This guide explains a few key concepts to help you use CPM correctly.
By default, snapshots taken using CPM are Crash-consistent. When you back up an EC2 instance at a certain time, and later want to restore this instance from backup, it will start the same as a physical machine booting after a power outage. The file system and any other applications using EBS volumes were not prepared or even aware that a backup was taking place, so they may have been in the middle of an operation or transaction.
Being in the middle of a transaction implies that this backup will not be consistent, but actually this is not the case. Most modern applications that deal with important business data are built for robustness. A modern database, be it MySQL, Oracle or SQL Server, has transaction logs. Transaction logs are kept separately from the data itself, and you can always play the logs to get to a specific consistent point in time. A database can start after a crash and use transaction logs to get to the most recent consistent state. NTFS in Windows and EXT3 in Linux have implemented journaling, which is not unlike transaction logs in databases.
During application-consistent backups, any application may be informed about the backup progress. The application can then prepare, freeze and thaw in minimal required time to perform operations to make sure the actual data on disk is consistent before the backup starts., making minimal changes during backup time (backup mode) and returning to full scale operation as soon as possible.
There is also one more function that application-consistent backups perform especially for databases. Databases keep transaction logs which occasionally need to be deleted to recover storage space. This operation is called log truncation. When can transaction logs be deleted without impairing the robustness of the database? Probably after you make sure you have a successful backup of the database. In many cases, it is up to the backup software to notify the database it can truncate its transaction logs.

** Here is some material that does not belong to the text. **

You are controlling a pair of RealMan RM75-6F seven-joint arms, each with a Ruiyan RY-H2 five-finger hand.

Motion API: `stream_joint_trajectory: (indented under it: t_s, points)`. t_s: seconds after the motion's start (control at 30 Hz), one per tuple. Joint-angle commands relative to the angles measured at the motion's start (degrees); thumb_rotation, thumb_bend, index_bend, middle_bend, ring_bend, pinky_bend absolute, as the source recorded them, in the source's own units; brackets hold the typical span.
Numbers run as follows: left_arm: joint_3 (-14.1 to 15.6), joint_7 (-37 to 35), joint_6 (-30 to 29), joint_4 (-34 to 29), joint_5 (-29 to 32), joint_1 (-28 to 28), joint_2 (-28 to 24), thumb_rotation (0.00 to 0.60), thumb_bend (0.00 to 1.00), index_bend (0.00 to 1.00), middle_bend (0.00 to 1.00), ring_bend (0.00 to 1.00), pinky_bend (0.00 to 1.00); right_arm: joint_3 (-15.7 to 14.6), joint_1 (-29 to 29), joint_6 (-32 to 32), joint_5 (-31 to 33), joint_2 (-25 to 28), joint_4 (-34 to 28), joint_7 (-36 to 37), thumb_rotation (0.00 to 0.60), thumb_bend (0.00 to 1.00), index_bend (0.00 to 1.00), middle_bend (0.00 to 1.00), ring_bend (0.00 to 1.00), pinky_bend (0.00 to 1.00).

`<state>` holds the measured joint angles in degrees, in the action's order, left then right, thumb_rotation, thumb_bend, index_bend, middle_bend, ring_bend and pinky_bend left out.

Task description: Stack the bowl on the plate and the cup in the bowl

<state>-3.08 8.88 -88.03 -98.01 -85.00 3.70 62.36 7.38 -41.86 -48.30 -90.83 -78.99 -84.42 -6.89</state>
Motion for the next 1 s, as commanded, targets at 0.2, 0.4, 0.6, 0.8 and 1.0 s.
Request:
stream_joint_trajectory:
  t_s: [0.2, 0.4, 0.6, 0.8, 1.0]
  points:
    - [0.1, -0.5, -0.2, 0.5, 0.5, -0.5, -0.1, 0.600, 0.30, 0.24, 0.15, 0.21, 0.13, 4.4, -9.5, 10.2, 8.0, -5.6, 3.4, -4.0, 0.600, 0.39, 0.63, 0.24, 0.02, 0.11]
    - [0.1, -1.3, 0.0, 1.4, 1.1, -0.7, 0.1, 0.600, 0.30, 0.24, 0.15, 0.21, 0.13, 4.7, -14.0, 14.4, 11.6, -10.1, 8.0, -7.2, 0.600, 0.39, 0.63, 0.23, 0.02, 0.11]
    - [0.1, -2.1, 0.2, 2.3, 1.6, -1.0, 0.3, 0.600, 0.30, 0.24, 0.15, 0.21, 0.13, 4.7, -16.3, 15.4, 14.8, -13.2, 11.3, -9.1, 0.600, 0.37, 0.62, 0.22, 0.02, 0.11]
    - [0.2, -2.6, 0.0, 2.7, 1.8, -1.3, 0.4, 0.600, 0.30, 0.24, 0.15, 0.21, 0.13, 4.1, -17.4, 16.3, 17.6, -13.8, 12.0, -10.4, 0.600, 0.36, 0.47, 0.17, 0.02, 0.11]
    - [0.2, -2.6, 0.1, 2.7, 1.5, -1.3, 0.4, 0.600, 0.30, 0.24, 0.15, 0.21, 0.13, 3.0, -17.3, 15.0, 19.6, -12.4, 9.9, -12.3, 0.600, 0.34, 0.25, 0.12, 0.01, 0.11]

When taking snapshots, the point in time is the exact time that the snapshot started. The content of the snapshot reflects the exact state of the disk at that point in time, regardless of how long it took to complete the snapshot.
In the case of taking snapshots of multiple volumes, which is probably the most common case, it would be preferable for all the volumes to be at the exact same point in time. Unfortunately, AWS does not currently support such an option. Therefore, the best CPM can offer is taking the snapshots of multiple volumes in very close succession. In most cases, it will not make a difference, but in cases where exact point in time across volumes/disks is needed, only backup scripts or VSS can achieve this goal. If the backup script of a backup policy flushes and locks all volumes in a synchronized manner, snapshots of this policy will reflect an exact point in time. Using VSS achieves this goal, since VSS by definition performs shadow copies of multiple volumes in a synchronized manner. By freezing applications that use multiple volumes, like a database which has a volume for data and a separate volume for transaction logs, you can also achieve the goal of backing up multiple volumes at a single point in time.
The type of backup to choose depends on your needs and limitations. Every approach has its pros and cons:
- Does not require writing any scripts.
- Does not require installing agents in Windows Servers.
- Does not affect the operation and performance of your instances and applications.
- Does not guarantee consistent state of your applications.
- Does not guarantee exact point in time across multiple volumes/disks.
- No way to automatically truncate database transaction logs after backup.
- Prepares the application for backup and therefore achieves a consistent state.
- Can ensure one exact point in time across multiple volumes/disks.
- Can truncate database transaction logs automatically.
- May require writing and maintaining backup scripts.
- Requires installing a CPM Thin Backup Agent for Windows Servers.
- May slightly affect the performance of your application, especially for the freezing/flushing phase.